SEPARATION AGREEMENT AND GENERAL RELEASE
Exhibit
99.1
SEPARATION AGREEMENT AND
GENERAL RELEASE
THIS SEPARATION AGREEMENT AND GENERAL
RELEASE, is made this 20th day of March, 2008 (this “Agreement”), between
Lexington Realty Trust, its subsidiaries and affiliates located at Xxx Xxxx
Xxxxx, Xxxxx 0000, Xxx Xxxx, Xxx Xxxx 00000-0000 (collectively, the “Company”), and
Xxxxxxx X. Xxxxxx, having an address of c/o Winthrop Realty Partners, L.P., Two
Xxxxxxx Xxxxx, Xxxx X, Xxxxx 000, Xxxxxxx, Xxx Xxxx 00000 (“Executive”).
In
consideration of the mutual promises and releases contained in this Agreement,
the parties to this Agreement hereby agree as follows:
1. Last Day of
Employment. As of March 20, 2008 (the “Effective Date”),
Executive hereby resigns his employment with the Company, from all offices and
administrative positions he holds with the Company, and from the Board of
Trustees of the Company. Executive acknowledges and agrees that as of
the Effective Date, he will no longer have any authority to make or enter into
any agreements, commitments, or representations on behalf of the Company, and he
will no longer have any signing or other authority on the Company’s accounts,
trusts, books, or records. Executive will receive his
base salary through the Effective Date.
2. ADEA Separation Benefits and
Non-Vested Shares. In exchange for his release of claims under
the Age Discrimination in Employment Act (“ADEA”), the Company agrees that 8,434
non-vested common shares of the Company (the “ADEA Shares”) held by
the Executive, which, together with the Other Shares (defined below), are all of
the non-vested common shares of the Company held by Executive, shall be fully
vested on the Effective Date (the “ADEA Separation
Benefit”).
3. Other Separation
Benefits. The Company agrees that 8,433 non-vested common
shares of the Company (the “Other Shares”) held
by the Executive, which, together with the ADEA Shares, are all of the
non-vested common shares of the Company held by Executive, shall be fully vested
on the Effective Date (the “Other Separation
Benefit”).
4. Termination and Forfeiture
of All Future Benefits and Compensation. Executive
specifically waives and foregoes all rights to any compensation or benefits of
any kind that are not expressly provided to him in this Agreement, including,
without limitation, any rights under the Employment Agreement (defined below),
any right to any base salary, bonus, incentive or long-term award (including,
without limitation, any annual cash incentive opportunity or annual long-term
incentive opportunity under the 2008 Executive Compensation Program or any
participation in or payment under the Lexington Realty Trust 2007 Outperformance
Plan), severance, life insurance, or other employee
benefits. Executive further acknowledges and agrees that after the
Effective Date he will not be able to participate in any Company-sponsored
employee benefits plan or program except as expressly provided for in this
Agreement. After the Effective Date, to the extent permitted under
and in accordance with Consolidated Omnibus Budget Reconciliation Act, Executive
will have the right to continue his health benefit coverage as to any
Company-provided health plan in which he participates at his own
cost.
5. Release of
Claims.
(a) By Executive. In
exchange for the benefits provided to him under this Agreement, Executive
irrevocably and unconditionally forever releases and discharges the Company, its
subsidiaries, and their affiliates, related companies, successors and assigns,
and each of their current and former employees, officers, trustees, directors,
owners, shareholders, representatives, administrators, fiduciaries, agents,
insurers, and employee benefit programs (excepted vested benefits, if any, in
the Company’s 401(k) Plan) (and the trustees, administrators, fiduciaries and
insurers of any such programs) (collectively, the “Released Parties”)

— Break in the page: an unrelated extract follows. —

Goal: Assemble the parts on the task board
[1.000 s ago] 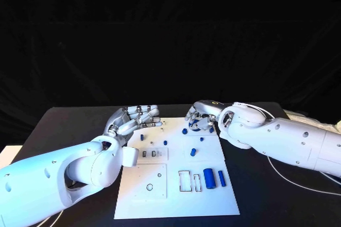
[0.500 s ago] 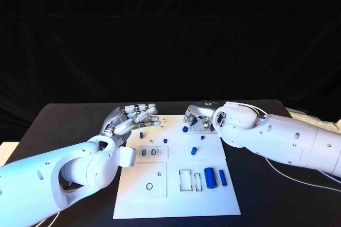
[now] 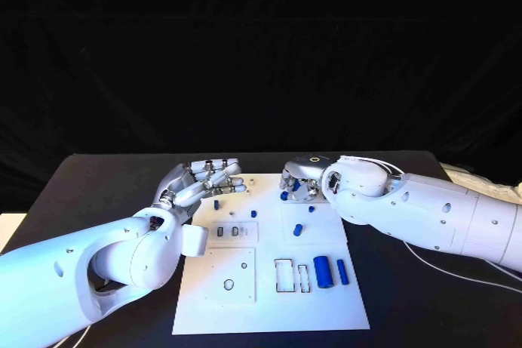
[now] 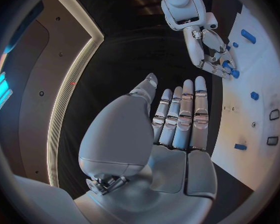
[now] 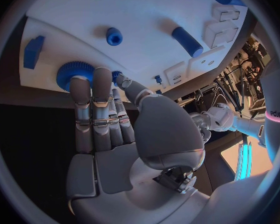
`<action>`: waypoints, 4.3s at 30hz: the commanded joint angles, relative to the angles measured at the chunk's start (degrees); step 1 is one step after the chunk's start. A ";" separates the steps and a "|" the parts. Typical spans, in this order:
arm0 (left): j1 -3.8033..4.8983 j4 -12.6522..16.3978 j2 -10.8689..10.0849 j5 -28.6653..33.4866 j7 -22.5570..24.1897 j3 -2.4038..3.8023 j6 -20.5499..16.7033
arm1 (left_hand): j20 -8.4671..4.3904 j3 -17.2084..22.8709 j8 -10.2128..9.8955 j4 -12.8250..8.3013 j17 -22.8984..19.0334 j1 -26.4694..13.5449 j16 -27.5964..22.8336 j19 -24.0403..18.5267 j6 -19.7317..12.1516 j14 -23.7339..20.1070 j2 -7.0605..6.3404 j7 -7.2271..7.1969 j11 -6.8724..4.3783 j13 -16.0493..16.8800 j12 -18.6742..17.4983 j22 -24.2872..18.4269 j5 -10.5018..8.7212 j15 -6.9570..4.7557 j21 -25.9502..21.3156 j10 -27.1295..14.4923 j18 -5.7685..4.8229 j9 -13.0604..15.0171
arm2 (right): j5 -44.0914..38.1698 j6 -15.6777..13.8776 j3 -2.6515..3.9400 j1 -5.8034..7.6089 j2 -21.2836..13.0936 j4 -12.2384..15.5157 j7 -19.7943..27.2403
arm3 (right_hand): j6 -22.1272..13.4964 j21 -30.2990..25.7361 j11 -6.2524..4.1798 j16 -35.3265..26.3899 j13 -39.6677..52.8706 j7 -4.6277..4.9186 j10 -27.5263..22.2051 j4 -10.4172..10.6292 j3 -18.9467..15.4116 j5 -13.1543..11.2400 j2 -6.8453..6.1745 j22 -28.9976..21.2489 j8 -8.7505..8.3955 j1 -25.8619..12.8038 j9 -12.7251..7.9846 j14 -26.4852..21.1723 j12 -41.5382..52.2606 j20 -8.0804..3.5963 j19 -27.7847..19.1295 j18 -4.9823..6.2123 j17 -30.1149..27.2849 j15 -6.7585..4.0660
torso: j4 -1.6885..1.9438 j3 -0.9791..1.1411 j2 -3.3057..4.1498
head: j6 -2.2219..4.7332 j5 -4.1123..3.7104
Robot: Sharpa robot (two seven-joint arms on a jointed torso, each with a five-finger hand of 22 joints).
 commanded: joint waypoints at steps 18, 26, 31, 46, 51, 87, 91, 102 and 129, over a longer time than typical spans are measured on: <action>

from all actual or potential, known or unknown claims that Executive presently
has or may have arising out of or relating to Executive’s employment by the
Company or from his position as an officer, trustee or director of the Company
or any other entity in which he served in such positions at the request of the
Company or as a trustee, administrator or fiduciary of an employee benefit plan
at the request of the Company. The claims that Executive is releasing
include, for example and without limitation, claims under any federal, state or
local common law, statute, regulation or law of any type, including but not
limited to Title VII of the Civil Rights Act of 1964, the Americans With
Disabilities Act, the Employee Retirement Income Security Act, the New York
State Human Rights Law, the New York City Human Rights Law; any other claims of
employment discrimination or for breach of contract; any claims arising under or
otherwise related to any other or oral agreement with the Company; and claims
for any other or further compensation, payments or benefits of any kind from any
Released Party. Executive agrees that he has not filed or caused to
be filed any lawsuit, complaint, charge, grievance or any other proceeding
against the Company with any court, agency or other tribunal. Nothing
in this Section 5 shall (i) preclude Executive from filing a charge of age
discrimination with any state, local, or federal administrative agency; however,
in the event he files such a charge, or such a charge is filed on his behalf,
Executive agrees that he shall not be entitled to any damages, remedies, or
other relief for himself personally as a result of any such charge or proceeding
commenced in relation thereto, and that the benefits received in this Agreement
are and shall be his sole and exclusive remedy against Released Parties for any
claims he has as of the date this Agreement is signed or (ii) be deemed to be a
release or discharge of any rights Executive may have to seek indemnification in
accordance with the terms of the Company’s Declaration of Trust, By-laws,
insurance policies maintained for such purposes or any other applicable document
or law with respect to any claims or actions brought against Executive relating
to his employment with the Company or his serving as an officer, trustee and
director the Company.
It is
expressly understood and agreed between the parties that the release of claims
detailed in this Section 5 shall in no way apply to any claims Executive may
have under the ADEA.
(b) By the
Company. The Company irrevocably and unconditionally forever
releases and discharges Executive and his heirs, executors, administrators,
legal representatives and assigns, from all actual or potential, known or
unknown claims that the Company presently may have, arising out of or relating
to Executive’s employment by the Company or from his position as an officer,
trustee or director of the Company or any other entity in which he served in
such positions at the request of the Company or as a trustee, administrator or
fiduciary of an employee benefit plan at the request of the Company; provided,
however, that the Company is not releasing any claims arising out of (i)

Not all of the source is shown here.